#### MATERIAL FOR THIS EXERCISE ####

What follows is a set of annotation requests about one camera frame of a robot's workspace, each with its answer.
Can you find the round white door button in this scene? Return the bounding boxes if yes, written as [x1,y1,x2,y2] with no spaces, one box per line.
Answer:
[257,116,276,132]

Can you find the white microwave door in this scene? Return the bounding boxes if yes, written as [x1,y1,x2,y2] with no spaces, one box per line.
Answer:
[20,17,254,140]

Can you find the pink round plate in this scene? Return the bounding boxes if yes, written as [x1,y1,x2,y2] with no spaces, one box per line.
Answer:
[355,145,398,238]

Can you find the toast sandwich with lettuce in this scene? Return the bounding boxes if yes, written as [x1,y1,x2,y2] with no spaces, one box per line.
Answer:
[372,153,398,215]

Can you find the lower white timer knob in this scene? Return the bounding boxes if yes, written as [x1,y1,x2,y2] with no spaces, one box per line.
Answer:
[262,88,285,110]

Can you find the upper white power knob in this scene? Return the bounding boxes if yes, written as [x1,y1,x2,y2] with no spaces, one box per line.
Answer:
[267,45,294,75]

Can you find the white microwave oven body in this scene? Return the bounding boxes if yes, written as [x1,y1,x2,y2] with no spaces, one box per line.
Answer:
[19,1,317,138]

####

AIM OF THE EXERCISE ▸
The response must consist solely of the lines from the one with "Can you find the pink" through the end of the listing above, copied exactly; please include the first and the last.

RESULT OF THE TASK ▸
Can you find the pink round plate in this scene? Return the bounding boxes if yes, written as [x1,y1,x2,y2] with no spaces, one box per line.
Answer:
[355,145,398,238]

Can you find the toast sandwich with lettuce in this scene? Return the bounding boxes if yes, written as [x1,y1,x2,y2] with no spaces, one box per line.
Answer:
[372,153,398,215]

Can you find the lower white timer knob in this scene? Return the bounding boxes if yes, written as [x1,y1,x2,y2] with no spaces, one box per line.
Answer:
[262,88,285,110]

Can you find the upper white power knob in this scene? Return the bounding boxes if yes, written as [x1,y1,x2,y2] with no spaces, one box per line.
Answer:
[267,45,294,75]

Can you find the white microwave oven body in this scene? Return the bounding boxes if yes, written as [x1,y1,x2,y2] with no spaces, one box per line.
Answer:
[19,1,317,138]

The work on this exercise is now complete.